● EXERCISE DETAILS
Give back only the lines in the records below from the one with "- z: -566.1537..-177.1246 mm" to the one with "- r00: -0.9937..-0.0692", both inclusive, word for word.

● RECORDS FOR PROCESSING
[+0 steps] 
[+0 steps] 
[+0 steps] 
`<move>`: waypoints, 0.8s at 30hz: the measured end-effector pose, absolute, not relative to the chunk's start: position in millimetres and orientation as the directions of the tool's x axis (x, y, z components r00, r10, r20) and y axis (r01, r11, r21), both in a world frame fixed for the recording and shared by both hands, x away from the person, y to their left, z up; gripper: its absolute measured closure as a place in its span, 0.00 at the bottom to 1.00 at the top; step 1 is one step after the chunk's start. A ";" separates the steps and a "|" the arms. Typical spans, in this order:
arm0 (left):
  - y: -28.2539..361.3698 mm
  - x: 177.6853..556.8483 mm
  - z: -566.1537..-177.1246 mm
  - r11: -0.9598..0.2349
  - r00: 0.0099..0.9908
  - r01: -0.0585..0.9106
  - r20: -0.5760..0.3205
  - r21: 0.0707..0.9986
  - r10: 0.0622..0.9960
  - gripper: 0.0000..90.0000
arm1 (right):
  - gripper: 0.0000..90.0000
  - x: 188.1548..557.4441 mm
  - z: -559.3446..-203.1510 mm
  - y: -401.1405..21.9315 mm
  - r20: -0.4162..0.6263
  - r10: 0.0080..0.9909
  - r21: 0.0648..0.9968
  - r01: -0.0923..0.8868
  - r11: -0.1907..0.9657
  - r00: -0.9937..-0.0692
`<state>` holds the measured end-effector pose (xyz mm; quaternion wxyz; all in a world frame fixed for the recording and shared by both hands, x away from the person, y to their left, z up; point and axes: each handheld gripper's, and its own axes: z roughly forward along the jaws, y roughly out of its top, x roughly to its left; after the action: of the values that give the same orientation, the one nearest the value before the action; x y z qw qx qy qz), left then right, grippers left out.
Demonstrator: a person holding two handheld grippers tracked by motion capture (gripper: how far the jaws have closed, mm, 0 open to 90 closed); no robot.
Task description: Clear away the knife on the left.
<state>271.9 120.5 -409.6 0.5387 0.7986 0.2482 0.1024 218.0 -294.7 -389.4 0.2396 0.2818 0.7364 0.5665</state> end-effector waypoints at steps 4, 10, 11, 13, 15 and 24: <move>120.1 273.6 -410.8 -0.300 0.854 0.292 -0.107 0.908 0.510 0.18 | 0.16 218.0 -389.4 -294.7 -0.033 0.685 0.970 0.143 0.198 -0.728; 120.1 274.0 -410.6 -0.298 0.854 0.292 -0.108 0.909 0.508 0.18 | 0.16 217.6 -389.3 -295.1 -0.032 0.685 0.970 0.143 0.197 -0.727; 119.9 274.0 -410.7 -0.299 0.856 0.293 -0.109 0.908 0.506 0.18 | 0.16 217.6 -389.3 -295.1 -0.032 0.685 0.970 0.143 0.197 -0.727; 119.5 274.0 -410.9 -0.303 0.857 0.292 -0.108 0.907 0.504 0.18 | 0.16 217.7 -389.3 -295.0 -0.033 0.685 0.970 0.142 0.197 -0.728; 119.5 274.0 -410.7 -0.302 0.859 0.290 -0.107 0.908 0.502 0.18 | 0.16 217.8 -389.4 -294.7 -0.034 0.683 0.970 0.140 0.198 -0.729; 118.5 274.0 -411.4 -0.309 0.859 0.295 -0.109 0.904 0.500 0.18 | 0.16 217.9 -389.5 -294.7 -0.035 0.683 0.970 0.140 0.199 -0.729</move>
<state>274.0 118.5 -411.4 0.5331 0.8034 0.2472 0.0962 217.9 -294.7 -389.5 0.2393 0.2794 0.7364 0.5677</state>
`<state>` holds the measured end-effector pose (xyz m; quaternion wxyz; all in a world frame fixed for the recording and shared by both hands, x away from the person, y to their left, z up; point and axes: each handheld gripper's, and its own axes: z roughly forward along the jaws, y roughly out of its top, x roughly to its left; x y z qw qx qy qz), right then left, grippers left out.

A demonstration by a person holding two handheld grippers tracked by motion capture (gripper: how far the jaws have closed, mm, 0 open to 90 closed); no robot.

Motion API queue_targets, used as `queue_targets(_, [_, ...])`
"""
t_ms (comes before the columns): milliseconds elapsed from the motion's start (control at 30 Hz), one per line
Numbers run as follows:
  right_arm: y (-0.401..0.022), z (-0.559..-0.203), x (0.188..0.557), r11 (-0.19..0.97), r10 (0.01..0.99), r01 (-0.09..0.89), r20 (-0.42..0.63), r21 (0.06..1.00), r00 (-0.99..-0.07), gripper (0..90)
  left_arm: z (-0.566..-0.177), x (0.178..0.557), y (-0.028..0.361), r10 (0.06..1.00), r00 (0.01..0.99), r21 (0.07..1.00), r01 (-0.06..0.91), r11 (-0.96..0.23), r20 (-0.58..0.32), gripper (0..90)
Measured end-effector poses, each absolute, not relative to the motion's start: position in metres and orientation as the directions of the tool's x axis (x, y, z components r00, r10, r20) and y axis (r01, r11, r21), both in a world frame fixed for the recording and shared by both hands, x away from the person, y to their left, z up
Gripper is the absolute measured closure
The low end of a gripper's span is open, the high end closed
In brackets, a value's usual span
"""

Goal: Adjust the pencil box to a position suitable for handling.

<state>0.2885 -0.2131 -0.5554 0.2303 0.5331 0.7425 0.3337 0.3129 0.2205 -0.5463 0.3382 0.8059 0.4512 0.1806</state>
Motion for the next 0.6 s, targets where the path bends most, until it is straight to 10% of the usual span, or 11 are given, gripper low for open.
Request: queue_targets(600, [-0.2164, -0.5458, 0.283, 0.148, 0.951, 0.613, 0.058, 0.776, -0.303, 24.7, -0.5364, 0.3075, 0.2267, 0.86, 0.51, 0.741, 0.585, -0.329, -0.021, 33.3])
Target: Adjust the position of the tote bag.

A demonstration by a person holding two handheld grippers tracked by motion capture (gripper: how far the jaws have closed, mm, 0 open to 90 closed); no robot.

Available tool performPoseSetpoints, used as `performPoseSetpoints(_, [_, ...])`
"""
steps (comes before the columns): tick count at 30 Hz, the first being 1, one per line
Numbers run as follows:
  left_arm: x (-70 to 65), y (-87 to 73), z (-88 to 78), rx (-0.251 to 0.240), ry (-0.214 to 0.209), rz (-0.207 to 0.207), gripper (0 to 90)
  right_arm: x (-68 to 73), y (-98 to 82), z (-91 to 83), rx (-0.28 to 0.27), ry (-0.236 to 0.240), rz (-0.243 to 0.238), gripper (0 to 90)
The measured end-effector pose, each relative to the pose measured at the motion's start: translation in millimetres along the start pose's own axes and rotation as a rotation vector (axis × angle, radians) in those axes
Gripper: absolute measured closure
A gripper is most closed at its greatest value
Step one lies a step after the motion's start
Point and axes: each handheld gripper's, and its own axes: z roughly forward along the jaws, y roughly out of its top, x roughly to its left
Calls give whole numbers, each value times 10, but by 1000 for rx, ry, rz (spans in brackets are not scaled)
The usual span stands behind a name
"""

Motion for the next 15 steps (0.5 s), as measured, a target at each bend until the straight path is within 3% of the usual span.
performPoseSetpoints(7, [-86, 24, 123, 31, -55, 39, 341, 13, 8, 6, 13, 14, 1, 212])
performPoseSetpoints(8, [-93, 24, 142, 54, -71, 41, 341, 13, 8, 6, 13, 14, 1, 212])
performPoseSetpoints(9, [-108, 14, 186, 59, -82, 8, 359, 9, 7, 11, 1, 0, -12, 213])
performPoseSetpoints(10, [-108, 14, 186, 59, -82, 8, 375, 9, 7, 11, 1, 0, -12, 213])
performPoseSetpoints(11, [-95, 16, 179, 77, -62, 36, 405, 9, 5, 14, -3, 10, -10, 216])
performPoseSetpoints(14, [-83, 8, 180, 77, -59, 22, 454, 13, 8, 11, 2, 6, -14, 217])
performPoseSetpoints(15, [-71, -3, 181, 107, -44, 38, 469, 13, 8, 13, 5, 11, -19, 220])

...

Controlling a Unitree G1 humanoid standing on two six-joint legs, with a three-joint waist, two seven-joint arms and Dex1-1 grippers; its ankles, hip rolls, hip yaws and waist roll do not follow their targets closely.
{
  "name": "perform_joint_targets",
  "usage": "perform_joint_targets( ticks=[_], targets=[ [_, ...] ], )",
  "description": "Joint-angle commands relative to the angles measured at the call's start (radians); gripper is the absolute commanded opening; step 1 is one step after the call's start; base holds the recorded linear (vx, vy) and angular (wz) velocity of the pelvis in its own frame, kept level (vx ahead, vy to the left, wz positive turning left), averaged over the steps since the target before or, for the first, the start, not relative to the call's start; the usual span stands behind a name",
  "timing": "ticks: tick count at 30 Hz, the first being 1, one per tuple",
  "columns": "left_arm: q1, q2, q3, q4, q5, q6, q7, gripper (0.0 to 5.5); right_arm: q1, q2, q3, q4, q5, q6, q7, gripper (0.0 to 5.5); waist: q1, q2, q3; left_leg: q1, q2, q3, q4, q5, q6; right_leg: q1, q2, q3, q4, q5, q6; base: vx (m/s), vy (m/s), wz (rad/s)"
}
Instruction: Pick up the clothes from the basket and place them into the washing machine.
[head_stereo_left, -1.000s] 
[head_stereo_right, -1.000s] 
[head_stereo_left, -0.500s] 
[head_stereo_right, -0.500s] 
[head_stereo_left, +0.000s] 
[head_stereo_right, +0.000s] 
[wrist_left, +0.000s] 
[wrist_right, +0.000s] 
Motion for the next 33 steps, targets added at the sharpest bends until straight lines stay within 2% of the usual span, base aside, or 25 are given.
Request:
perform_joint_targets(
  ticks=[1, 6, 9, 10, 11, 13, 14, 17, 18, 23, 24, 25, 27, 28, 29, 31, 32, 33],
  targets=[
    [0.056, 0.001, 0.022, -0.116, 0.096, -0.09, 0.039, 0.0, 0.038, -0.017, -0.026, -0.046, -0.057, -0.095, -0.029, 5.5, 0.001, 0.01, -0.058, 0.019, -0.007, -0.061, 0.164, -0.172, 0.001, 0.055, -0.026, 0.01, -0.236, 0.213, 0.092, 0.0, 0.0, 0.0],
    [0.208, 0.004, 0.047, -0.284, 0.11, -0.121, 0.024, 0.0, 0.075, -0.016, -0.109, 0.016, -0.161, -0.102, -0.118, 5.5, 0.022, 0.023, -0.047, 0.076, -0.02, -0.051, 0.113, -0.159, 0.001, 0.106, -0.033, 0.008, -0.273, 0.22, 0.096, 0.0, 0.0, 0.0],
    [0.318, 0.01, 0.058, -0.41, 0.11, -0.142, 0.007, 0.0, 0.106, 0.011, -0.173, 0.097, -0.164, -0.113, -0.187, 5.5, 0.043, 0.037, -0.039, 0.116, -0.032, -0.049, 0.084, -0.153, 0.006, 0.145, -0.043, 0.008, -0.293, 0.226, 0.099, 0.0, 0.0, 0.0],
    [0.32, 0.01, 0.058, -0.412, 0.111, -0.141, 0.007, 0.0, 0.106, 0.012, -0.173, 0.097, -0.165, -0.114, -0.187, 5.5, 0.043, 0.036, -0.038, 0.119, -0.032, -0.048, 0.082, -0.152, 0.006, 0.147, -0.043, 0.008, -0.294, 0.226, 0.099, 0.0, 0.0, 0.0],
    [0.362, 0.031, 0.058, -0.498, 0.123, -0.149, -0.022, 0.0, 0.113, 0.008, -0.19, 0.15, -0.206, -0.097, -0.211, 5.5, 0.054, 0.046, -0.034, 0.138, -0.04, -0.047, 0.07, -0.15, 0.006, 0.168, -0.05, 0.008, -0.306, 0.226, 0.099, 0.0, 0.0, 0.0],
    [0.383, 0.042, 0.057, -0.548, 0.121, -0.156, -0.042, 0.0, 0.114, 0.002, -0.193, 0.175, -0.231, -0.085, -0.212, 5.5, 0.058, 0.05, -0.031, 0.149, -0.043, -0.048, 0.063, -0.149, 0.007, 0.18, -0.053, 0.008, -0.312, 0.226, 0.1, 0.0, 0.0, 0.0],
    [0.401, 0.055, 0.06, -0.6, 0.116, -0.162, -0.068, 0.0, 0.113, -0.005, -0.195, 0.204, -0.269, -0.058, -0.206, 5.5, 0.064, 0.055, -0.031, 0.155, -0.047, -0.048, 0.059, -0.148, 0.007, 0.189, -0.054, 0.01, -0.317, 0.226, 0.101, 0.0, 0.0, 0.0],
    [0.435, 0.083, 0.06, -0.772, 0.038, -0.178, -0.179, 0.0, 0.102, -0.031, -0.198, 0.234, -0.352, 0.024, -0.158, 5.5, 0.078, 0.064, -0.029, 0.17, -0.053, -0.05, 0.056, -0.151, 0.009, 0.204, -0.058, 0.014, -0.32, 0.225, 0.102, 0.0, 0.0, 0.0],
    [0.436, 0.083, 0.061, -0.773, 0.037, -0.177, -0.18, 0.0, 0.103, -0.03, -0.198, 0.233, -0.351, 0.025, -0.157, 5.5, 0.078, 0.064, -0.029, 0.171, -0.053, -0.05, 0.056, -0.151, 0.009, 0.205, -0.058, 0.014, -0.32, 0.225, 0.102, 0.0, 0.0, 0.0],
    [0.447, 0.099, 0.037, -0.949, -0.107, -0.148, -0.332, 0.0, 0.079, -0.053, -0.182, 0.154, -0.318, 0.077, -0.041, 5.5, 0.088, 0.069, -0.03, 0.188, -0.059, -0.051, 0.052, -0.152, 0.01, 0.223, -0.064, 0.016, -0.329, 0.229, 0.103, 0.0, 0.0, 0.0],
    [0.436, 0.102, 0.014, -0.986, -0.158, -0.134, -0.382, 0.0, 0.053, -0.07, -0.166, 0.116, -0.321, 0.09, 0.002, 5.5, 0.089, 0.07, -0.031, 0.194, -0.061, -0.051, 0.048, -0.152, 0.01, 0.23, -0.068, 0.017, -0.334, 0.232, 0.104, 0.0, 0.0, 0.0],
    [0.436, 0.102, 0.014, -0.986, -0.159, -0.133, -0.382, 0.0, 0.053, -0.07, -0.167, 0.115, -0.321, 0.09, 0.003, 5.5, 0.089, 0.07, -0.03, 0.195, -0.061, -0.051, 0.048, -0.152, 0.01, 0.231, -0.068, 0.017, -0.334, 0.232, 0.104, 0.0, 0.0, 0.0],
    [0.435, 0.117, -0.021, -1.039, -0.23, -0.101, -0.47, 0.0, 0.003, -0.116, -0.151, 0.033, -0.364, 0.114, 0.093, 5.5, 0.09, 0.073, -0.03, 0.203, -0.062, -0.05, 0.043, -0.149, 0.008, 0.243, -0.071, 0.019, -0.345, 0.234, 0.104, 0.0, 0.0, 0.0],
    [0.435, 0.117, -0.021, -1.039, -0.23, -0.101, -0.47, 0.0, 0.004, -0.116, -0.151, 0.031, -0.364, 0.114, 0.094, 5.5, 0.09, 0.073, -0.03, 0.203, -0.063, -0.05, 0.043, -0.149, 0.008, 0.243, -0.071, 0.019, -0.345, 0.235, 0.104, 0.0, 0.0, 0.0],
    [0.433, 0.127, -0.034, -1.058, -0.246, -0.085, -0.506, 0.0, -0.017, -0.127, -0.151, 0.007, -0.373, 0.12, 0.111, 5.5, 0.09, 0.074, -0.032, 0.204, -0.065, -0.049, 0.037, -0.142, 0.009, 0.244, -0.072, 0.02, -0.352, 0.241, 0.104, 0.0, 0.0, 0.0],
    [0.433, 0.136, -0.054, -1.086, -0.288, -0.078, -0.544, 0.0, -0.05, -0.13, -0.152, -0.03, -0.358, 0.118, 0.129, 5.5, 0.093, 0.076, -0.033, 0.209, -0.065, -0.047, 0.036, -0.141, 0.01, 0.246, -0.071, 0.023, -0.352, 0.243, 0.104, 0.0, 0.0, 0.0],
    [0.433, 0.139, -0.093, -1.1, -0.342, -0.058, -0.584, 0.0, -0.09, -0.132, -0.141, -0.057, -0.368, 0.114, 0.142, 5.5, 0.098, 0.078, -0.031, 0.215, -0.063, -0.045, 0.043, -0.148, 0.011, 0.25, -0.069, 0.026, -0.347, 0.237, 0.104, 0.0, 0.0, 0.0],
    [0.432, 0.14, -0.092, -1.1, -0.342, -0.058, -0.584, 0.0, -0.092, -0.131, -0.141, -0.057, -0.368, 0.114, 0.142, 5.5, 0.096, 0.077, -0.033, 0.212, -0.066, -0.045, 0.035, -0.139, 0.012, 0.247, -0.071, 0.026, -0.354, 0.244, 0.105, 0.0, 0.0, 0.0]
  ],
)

● EXERCISE OUTPUT
  - z: -566.1537..-177.1246 mm
  - r11: -0.9598..0.2349
  - r00: 0.0099..0.9908
  - r01: -0.0585..0.9106
  - r20: -0.5760..0.3205
  - r21: 0.0707..0.9986
  - r10: 0.0622..0.9960
  - gripper: 0.0000..90.0000
arm1 (right):
  - gripper: 0.0000..90.0000
  - x: 188.1548..557.4441 mm
  - z: -559.3446..-203.1510 mm
  - y: -401.1405..21.9315 mm
  - r20: -0.4162..0.6263
  - r10: 0.0080..0.9909
  - r21: 0.0648..0.9968
  - r01: -0.0923..0.8868
  - r11: -0.1907..0.9657
  - r00: -0.9937..-0.0692

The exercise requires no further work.